リンパ腫や白血病等の症状があり陽性が出た場合は、1度のみの検査で判断する場合もあります。

 

また、子猫の場合には、母猫からの移行抗体の影響で正確な結果が得られないことがありますので、保護して1ヶ月後でかつ、生後3ヶ月を過ぎてからの検査をお勧めします。

 

 

<猫白血病の治療法>

体内のウイルスを消し去ることは、残念ながら現在の獣医療では不可能です。

それぞれの症状に合わせて、苦痛を緩和させる対症療法を行います。

 

主な対症療法

・インターフェロン

・抗生物質

・抗炎症薬

・抗がん剤

・輸血

・点滴

 

 

<他動物種への影響>

猫固有のウイルスのため、ネコ科以外の人をはじめとする他の動物には感染しないと考えられています。

 

 

 

<同居猫へのかかわり方>

前述したように、猫白血病ウイルスはグルーミングや喧嘩など、容易に感染してしまう恐ろしい感染症です。

 

そのため、猫白血病ウイルス陽性の子のほかにも同居の子がいる場合には、隔離することが重要です。

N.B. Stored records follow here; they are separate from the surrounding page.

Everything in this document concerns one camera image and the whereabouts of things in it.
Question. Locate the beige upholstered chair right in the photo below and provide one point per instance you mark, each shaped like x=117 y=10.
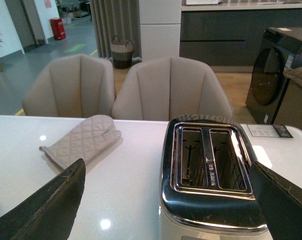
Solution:
x=167 y=87

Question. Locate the red cabinet box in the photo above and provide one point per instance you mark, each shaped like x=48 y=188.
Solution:
x=58 y=28

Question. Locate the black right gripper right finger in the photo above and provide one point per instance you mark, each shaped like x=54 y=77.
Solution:
x=279 y=200

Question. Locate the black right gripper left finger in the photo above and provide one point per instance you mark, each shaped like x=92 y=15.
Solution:
x=50 y=212

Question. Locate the white tall cabinet column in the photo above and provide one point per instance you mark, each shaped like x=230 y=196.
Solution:
x=160 y=24

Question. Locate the black white label sheet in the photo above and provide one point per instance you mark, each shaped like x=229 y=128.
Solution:
x=269 y=131

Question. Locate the beige upholstered chair left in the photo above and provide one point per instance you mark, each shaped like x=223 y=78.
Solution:
x=72 y=86

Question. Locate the woven laundry basket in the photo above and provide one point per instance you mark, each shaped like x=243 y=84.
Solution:
x=122 y=52

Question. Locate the dark front-load washing machine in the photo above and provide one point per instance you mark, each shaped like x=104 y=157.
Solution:
x=280 y=49

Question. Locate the beige cushioned seat at right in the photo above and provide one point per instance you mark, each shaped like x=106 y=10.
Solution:
x=290 y=110

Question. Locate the beige quilted oven mitt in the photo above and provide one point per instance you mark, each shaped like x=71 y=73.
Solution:
x=85 y=141

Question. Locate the dark grey kitchen counter cabinet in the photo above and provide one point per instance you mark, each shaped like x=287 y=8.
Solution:
x=230 y=33

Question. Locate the chrome and cream toaster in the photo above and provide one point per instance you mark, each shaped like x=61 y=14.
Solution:
x=204 y=187

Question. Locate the beige upholstered chair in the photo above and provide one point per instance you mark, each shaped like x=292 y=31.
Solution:
x=167 y=87
x=72 y=86

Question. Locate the grey pleated curtain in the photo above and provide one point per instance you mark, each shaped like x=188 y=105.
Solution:
x=115 y=18

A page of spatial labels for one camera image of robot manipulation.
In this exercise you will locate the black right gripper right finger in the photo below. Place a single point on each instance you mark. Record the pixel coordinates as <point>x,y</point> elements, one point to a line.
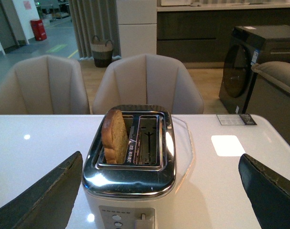
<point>268,192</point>

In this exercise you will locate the cream and chrome toaster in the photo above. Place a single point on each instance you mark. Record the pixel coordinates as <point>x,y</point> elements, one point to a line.
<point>140,192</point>

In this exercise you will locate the clear acrylic board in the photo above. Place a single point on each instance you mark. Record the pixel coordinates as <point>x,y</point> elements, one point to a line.
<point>184,150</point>

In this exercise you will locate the dark kitchen counter cabinet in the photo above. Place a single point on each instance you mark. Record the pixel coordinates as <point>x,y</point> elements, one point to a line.
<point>203,36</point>

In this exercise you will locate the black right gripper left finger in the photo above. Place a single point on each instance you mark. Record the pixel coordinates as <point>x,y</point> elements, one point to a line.
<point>49,202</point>

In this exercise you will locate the woven laundry basket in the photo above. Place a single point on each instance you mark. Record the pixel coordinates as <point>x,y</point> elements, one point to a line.
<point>102,51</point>

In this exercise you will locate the table label card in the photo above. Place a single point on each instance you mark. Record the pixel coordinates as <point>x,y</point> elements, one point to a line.
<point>236,119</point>

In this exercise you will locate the beige right chair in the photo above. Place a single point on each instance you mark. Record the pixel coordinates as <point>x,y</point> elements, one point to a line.
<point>148,79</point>

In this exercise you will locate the beige chair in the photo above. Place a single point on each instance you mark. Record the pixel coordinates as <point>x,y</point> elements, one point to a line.
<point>148,79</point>
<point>45,85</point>

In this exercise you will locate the beige sofa cushion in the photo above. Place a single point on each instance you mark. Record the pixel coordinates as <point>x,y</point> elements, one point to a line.
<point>275,72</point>

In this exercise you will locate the brown bread slice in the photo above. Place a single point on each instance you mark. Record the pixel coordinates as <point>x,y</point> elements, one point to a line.
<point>114,137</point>

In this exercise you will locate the white cabinet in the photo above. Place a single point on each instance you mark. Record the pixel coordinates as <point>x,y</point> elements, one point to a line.
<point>137,26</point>

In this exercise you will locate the beige left chair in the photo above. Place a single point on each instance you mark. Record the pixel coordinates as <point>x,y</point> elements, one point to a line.
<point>45,85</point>

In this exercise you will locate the grey curtain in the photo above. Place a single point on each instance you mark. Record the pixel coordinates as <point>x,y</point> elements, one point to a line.
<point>94,17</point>

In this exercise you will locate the red box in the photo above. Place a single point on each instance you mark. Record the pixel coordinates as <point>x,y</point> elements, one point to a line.
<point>38,29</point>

食器やトイレを介した感染リスクもありますので、理想としては感染猫さんとほかの子は、完全に別部屋で過ごすことをお勧めいたします。

 

新しく迎えた子がウイルスを保有しているかどうかわからない場合には、ウイルス検査で陰性が確認されるまでは、隔離することをお勧めいたします。

 

ただ、どうしても感染猫さんとの隔離が難しく、同じ空間で過ごさなければいけない場合、猫白血病ウイルスを含む混合ワクチンがありますので、ウイルス検査で陰性が確認できた子に関しては、混合ワクチンを接種するという方法もあります。

 

ただ、混合ワクチン接種も100%感染を防ぐというものではありません。

『感染が成立しにくくする、発症しにくくなる』という状態を作るものになりますので、確実に感染させない状態を作るためには、やはり感染猫と触れ合わないような環境を作るということが大事であると考えられます。

 

すでに感染している場合にワクチンは無効であるばかりか、安全性が確立していません。

ワクチン接種前には必ず検査を受けてください。

 

 

<猫白血病を発症させないためにできること>

猫白血病ウイルスは、自己免疫がしっかり働いていれば発症することを抑えることも期待できます。

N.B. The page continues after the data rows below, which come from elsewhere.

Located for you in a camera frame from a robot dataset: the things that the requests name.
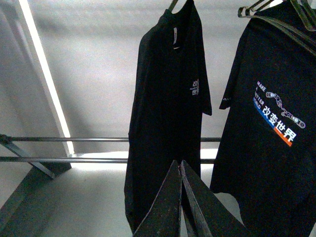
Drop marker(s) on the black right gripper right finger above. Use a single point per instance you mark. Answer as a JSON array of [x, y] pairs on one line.
[[211, 217]]

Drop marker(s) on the upper dark metal rail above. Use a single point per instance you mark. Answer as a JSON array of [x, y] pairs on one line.
[[60, 139]]

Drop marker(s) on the black t-shirt with colour print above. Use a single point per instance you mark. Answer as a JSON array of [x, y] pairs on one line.
[[267, 155]]

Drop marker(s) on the lower dark metal rail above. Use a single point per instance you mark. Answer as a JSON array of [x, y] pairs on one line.
[[63, 160]]

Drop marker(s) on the black t-shirt small white print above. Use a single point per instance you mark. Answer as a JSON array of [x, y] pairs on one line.
[[171, 96]]

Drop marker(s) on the dark perforated rack post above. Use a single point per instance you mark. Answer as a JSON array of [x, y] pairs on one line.
[[37, 176]]

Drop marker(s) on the metallic clothes hanger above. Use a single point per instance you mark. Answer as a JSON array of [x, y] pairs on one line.
[[172, 5]]

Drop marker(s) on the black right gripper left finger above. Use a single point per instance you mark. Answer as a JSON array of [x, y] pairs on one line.
[[164, 216]]

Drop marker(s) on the dark metal rail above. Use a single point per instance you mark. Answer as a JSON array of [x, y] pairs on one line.
[[60, 139], [63, 160]]

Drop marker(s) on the dark hanger of printed shirt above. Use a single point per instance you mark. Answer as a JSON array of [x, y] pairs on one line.
[[295, 18]]

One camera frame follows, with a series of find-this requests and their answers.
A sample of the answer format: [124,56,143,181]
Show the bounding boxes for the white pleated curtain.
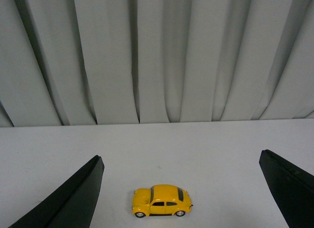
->
[0,0,314,127]

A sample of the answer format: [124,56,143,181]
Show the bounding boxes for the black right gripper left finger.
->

逆に言えば、ストレス等をかけることで免疫バランスが崩れ、発症させてしまう可能性があるということでもあります。

 

猫白血病ウイルスの感染の有無にかかわらず、ストレスは免疫バランスを崩し、感染症や自己免疫性疾患、腫瘍等を引き起こしてしまいますので、ストレス要因を避けた生活を送らせてあげることが重要です。

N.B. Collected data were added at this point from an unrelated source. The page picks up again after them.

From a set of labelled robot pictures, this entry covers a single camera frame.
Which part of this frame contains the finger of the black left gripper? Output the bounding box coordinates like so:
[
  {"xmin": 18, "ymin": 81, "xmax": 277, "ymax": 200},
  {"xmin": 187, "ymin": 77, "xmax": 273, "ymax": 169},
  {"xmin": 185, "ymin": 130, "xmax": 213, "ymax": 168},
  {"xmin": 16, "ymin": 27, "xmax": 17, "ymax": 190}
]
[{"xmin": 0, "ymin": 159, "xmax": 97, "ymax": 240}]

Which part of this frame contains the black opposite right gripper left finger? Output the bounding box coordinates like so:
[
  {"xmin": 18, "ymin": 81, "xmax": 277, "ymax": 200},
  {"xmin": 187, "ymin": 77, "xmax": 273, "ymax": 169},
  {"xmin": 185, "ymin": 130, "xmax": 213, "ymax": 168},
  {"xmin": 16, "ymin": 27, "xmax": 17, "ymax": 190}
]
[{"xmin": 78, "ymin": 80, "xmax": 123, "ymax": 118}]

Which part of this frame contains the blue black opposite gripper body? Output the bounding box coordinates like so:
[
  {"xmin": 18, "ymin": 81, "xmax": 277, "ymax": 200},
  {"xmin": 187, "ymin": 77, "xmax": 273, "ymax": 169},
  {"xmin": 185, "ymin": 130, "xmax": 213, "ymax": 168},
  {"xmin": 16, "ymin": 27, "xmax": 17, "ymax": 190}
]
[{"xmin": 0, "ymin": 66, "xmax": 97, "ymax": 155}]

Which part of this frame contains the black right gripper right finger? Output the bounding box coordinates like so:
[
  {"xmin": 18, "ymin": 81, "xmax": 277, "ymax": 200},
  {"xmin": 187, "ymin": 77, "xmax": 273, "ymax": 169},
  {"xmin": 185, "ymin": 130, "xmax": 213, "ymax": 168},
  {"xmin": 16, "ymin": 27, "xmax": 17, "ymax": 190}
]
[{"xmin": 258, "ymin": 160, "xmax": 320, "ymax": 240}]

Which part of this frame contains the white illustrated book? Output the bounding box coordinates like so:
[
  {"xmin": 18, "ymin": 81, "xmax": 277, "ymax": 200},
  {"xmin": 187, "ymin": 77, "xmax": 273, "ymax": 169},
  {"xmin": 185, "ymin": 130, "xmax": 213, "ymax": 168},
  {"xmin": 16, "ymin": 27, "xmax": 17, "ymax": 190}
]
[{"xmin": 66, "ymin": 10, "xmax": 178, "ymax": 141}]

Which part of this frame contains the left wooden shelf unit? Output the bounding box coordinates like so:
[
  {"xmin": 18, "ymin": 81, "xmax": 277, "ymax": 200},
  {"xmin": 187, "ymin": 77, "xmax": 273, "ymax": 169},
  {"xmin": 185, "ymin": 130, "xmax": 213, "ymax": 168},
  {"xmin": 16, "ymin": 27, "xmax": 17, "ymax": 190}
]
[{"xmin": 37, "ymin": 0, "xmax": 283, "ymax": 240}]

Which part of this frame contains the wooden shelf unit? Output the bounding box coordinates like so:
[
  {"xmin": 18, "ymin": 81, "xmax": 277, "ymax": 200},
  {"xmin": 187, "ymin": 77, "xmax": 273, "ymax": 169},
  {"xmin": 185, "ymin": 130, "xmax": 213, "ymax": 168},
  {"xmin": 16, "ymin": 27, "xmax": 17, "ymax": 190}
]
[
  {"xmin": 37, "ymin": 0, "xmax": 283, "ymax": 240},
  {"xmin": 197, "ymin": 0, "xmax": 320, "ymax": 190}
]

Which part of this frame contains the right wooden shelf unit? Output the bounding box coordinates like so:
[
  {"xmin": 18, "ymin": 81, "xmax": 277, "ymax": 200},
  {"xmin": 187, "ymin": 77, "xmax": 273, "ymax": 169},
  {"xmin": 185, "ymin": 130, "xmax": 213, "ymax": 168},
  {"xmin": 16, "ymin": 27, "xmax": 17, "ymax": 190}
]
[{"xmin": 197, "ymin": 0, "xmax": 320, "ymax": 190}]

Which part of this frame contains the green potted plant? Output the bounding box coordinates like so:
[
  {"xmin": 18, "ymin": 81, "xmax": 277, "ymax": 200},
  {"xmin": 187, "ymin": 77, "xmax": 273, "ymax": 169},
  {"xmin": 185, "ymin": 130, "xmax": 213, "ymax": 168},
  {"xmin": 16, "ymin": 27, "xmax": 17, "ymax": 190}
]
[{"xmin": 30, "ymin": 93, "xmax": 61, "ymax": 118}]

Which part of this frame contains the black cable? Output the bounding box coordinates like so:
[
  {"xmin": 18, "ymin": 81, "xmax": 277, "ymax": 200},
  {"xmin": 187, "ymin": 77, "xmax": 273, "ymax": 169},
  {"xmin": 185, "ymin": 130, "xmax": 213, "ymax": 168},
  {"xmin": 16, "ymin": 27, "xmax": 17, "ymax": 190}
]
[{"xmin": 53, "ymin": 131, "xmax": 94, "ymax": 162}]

今一度、普段の生活環境やお食事の見直しをしてみてください。

 

また、免疫を整えるためには、腸内環境を整えておくことも重要です。

腸内細菌を調べる検査等も出てきておりますので、毎日良い便が出ていても、一度検査を受けてみて、腸内細菌のバランスを確認してみるのも良いかもしれません。

 

猫白血病ウイルスを予防する基本は、完全に室内外にして、他からウイルスをもらわないということになります。

ただ、もし迎え入れた子が猫白血病ウイルス陽性だった場合でも、100%発症するというわけではありません。

大切なご愛猫が、最期の時までご愛猫らしく過ごせるよう、日頃からストレスフリーな生活を過ごさせてあげながら、ご家族皆さんでニャンライフを楽しんでください。